## DATA FOR THIS EXERCISE
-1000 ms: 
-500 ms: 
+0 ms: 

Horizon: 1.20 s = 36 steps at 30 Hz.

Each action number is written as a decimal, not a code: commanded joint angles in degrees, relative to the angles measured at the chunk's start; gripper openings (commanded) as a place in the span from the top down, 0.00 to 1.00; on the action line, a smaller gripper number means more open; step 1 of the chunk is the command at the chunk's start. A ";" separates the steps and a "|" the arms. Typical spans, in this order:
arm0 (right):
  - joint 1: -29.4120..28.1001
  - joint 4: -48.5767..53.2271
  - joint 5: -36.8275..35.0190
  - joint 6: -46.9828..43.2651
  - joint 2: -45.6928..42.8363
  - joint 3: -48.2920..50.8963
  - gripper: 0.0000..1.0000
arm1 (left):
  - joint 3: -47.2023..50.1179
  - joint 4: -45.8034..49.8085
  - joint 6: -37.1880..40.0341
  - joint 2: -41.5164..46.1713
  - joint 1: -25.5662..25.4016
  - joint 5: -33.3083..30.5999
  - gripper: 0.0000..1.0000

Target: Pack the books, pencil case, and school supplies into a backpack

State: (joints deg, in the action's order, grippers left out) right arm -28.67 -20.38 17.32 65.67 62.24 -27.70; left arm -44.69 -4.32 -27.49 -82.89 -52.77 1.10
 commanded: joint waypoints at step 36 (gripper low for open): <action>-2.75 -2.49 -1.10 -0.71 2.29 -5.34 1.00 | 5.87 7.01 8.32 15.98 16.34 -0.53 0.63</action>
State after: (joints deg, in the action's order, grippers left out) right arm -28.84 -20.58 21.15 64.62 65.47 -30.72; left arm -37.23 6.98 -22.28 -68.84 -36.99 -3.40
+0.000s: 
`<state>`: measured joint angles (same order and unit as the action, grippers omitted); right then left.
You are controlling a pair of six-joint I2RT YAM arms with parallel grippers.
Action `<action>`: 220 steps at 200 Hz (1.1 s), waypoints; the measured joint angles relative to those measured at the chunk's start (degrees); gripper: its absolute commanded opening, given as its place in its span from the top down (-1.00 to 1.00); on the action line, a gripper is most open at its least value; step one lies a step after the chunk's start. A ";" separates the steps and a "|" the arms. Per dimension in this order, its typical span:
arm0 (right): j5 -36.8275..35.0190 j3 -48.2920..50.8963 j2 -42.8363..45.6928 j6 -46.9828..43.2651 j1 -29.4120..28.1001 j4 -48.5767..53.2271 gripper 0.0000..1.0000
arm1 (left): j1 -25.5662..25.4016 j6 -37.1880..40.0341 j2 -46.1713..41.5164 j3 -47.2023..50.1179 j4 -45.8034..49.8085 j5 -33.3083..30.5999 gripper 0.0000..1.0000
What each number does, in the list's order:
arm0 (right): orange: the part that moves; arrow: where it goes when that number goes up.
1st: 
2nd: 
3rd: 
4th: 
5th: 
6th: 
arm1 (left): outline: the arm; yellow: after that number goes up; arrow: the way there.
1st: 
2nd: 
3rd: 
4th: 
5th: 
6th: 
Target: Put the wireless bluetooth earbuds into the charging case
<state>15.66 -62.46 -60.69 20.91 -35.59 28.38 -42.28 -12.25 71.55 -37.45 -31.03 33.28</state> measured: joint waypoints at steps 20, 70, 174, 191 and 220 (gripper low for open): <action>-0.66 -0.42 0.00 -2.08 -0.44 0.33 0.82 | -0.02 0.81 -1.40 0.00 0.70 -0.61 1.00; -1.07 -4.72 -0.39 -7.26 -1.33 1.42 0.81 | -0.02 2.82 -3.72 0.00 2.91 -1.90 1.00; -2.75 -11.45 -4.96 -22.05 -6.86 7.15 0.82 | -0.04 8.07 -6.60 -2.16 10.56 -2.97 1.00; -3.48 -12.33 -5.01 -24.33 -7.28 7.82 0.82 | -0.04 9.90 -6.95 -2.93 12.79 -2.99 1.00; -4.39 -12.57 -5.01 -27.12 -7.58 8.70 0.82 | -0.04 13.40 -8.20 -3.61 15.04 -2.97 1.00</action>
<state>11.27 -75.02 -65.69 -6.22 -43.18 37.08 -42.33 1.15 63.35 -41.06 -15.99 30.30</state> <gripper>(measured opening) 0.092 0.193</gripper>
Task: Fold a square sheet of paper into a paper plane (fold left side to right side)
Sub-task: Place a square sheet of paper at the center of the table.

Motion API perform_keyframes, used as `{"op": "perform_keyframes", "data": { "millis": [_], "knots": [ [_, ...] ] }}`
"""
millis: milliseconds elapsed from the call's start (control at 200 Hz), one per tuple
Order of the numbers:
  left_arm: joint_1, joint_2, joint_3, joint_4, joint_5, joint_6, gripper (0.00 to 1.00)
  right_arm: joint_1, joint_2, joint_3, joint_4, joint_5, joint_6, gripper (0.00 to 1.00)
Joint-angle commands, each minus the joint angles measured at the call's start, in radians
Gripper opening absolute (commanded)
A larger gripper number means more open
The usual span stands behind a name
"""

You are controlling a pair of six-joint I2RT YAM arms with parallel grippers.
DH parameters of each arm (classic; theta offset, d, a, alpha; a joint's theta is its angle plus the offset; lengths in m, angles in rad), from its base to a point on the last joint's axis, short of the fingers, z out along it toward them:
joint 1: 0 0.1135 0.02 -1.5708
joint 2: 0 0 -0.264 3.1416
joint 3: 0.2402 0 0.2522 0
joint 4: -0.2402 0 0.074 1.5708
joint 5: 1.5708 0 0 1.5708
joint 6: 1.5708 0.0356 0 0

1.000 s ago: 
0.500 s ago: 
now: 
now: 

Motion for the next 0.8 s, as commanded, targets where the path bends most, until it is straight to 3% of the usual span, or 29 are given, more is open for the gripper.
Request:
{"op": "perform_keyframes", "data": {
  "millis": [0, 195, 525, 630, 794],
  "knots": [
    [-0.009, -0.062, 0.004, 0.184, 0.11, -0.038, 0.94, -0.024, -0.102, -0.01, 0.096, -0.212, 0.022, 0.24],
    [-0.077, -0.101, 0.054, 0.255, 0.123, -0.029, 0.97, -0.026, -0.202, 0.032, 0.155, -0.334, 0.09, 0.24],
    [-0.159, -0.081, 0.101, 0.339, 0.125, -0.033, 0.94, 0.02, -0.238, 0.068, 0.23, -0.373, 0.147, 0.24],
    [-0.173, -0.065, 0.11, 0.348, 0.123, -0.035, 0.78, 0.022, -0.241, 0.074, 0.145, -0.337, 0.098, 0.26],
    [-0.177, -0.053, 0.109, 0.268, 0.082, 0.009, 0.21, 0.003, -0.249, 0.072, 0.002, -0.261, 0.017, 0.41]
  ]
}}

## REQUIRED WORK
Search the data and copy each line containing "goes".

## RESULT BELOW
arm0 (right): orange: the part that moves; arrow: where it goes when that number goes up.
arm1 (left): outline: the arm; yellow: after that number goes up; arrow: the way there.

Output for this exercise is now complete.